Dalam mengadopsi inovasi pertanian pada umumnya memerlukan modal yang lebih besar dibandingkan dengan teknologi sebelumnya, sehingga kadang-kadang introduksi adopsi inovasi pertanian bagi petani subsistem dipandang tidak praktis, karena disamping memerlukan tambahan modal yang sebenarnya untuk memenuhi kebutuhan sehari-hari, juga menghilangkan kesempatan bekerja diluar usahatani.

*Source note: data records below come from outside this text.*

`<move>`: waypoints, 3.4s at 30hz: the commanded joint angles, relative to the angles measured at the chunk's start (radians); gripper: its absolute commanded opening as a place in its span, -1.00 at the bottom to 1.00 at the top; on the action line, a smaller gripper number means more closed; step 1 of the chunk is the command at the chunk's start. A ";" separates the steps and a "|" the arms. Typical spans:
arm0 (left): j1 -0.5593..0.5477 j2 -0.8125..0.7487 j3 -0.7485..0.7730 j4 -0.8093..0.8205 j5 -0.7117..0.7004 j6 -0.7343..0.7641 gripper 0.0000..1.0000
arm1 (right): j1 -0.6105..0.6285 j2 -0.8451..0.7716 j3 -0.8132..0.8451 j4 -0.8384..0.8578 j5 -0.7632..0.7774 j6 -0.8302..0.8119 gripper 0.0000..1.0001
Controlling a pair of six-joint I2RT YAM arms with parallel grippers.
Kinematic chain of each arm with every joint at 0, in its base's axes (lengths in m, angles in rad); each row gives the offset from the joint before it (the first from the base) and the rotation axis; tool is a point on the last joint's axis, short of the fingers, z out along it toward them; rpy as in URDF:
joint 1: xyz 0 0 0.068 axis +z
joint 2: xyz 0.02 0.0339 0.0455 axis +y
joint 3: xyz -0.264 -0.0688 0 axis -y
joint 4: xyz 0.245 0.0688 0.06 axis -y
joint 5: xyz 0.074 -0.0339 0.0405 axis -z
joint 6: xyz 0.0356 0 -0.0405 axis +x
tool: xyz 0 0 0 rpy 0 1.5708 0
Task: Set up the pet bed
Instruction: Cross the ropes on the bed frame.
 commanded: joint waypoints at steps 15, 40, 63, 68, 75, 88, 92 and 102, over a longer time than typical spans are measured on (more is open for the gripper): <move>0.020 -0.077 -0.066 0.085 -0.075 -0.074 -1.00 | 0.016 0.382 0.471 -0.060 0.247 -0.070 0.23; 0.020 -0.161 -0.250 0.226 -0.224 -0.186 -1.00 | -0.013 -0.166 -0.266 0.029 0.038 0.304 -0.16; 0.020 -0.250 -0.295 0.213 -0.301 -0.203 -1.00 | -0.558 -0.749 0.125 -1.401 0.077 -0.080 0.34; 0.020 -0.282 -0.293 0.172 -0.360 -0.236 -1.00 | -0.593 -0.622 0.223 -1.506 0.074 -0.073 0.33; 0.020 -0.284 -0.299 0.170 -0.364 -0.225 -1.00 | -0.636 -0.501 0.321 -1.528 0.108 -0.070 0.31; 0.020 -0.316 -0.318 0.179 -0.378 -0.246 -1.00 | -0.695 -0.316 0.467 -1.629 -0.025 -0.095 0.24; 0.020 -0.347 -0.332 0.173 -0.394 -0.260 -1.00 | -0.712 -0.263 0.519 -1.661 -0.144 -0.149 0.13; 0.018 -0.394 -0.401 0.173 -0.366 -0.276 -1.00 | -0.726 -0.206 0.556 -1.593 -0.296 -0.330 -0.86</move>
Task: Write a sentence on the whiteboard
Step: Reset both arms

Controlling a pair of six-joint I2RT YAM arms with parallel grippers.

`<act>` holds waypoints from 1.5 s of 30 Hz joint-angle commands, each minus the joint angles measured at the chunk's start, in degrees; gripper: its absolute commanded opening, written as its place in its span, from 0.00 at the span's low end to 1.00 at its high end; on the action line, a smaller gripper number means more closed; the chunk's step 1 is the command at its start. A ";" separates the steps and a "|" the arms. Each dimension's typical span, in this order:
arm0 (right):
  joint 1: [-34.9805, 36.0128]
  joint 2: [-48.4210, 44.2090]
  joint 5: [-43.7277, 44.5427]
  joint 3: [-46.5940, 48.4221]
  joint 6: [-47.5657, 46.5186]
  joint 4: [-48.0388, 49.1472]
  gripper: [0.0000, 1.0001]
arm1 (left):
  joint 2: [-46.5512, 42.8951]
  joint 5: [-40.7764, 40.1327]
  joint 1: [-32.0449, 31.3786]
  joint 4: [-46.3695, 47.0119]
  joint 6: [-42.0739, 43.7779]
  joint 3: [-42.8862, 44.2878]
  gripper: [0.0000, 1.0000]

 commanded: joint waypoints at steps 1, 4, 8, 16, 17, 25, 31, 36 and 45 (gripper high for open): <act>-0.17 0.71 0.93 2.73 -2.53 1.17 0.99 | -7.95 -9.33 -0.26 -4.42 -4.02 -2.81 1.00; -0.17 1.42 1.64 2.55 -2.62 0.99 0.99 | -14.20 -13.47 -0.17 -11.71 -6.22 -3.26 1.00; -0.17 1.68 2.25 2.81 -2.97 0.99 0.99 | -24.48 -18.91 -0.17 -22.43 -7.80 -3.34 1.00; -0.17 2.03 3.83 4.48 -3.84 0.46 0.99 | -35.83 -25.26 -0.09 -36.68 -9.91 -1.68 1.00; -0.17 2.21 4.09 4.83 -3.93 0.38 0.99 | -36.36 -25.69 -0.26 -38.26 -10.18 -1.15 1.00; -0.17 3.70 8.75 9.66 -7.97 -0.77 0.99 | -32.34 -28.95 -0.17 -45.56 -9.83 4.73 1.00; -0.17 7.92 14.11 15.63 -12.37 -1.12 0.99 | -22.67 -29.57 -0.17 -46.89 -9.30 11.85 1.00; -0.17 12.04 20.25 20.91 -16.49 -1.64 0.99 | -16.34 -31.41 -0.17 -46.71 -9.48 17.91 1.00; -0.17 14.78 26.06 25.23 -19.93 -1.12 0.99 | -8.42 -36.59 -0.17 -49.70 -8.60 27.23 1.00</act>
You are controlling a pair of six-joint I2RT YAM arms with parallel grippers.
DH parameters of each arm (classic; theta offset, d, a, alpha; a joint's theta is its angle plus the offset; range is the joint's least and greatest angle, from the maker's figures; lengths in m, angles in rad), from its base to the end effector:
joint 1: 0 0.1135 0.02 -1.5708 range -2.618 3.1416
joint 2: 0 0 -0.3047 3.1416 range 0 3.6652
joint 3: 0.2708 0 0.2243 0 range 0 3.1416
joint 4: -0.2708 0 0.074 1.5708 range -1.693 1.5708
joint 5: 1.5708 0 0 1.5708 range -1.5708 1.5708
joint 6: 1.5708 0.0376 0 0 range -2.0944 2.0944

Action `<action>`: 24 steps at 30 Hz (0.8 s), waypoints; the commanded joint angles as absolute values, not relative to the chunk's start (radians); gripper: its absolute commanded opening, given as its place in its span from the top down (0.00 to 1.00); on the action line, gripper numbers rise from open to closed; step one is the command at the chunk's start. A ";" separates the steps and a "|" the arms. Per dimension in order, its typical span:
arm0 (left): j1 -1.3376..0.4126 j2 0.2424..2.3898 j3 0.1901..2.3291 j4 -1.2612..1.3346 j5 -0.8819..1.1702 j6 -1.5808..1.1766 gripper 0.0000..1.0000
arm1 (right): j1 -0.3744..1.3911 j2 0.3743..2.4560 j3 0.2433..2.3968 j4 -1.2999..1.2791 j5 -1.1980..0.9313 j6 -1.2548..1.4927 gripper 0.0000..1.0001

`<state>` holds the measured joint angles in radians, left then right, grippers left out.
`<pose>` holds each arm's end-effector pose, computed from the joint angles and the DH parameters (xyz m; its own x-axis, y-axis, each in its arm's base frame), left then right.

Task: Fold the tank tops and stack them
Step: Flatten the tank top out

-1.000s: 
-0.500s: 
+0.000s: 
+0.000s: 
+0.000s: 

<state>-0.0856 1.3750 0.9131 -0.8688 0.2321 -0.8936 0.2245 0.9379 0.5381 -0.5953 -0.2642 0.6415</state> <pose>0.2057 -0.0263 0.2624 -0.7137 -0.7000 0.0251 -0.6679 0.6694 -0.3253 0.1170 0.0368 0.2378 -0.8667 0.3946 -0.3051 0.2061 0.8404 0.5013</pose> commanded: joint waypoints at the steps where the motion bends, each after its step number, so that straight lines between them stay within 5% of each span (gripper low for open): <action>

Bachrein dan Hasanuddin (1997) yang menyatakan bahwa petani pada umumnya mengadopsi inovasi teknologi tidak secara utuh, namun secara parsial disesuaikan dengan kemampuan modal dan tenaga kerja yang dimilikinya. Besar usahatani yang tersedia untuk suatu usahatani digambarkan dengan besarnya modal yang dialokasikan dalam usahatani yang bersangkutan dalam satu proses produksi. Jadi keterbatasan modal usahatani merupakan kendala untuk mengadopsi inovasi pertanian. Pada kenyataannya sumber modal petani dapat berasal dari pemerintah pusat yang diambil melalui APBN, pemerintah Provinsi yang diambil dari APBD Prov, pemerintah Kabupaten yang diambil dari APBD Kab Magelang, maupun modal sendiri atau Swadaya

  • Ketersediaan sarana produksi.

Mosher (1991), tersedianya sarana produksi secara lokal merupakan salah satu syarat pokok untuk berlangsungnya pembangunan pertanian, dimana ivovasi teknologi memerlukan sarana produksi seperti benih berkualitas, pupuk, pestisida, dan sebagainya sesuai dengan kebutuhan petani. Tersedianya sarana produksi secara lokal yang terjangkau oleh petani baik secara fisik (kemudahan) maupun harganya akan merangsang petani untuk mengadopsi inovasi teknologi. Ketersediaanya sarana produksi secara lokal dan terjangkau oleh petani akan berpengaruh positif terhadap adopsi inovasi pertanian.

  • Pasar

Ketersediaan pasar secara lokal sebagai tempat pemasaran hasil produksi usahatani yang mudah dijangkau oleh petani merupakan salah satu syarat utama dalam modernisasi dan komersialisasi pertanian (Mosher, 1991). Dengan adanya permintaan, lancarnya penjualan dan penyaluran hasil usahatani, akan menambah gairah untuk meningkatkan produksi hasil usahataninya. Dengan demikian maka ketersediaan pasar yang dapat dijangkau oleh petani dapat meningkatkan adopsi inovasi teknologi.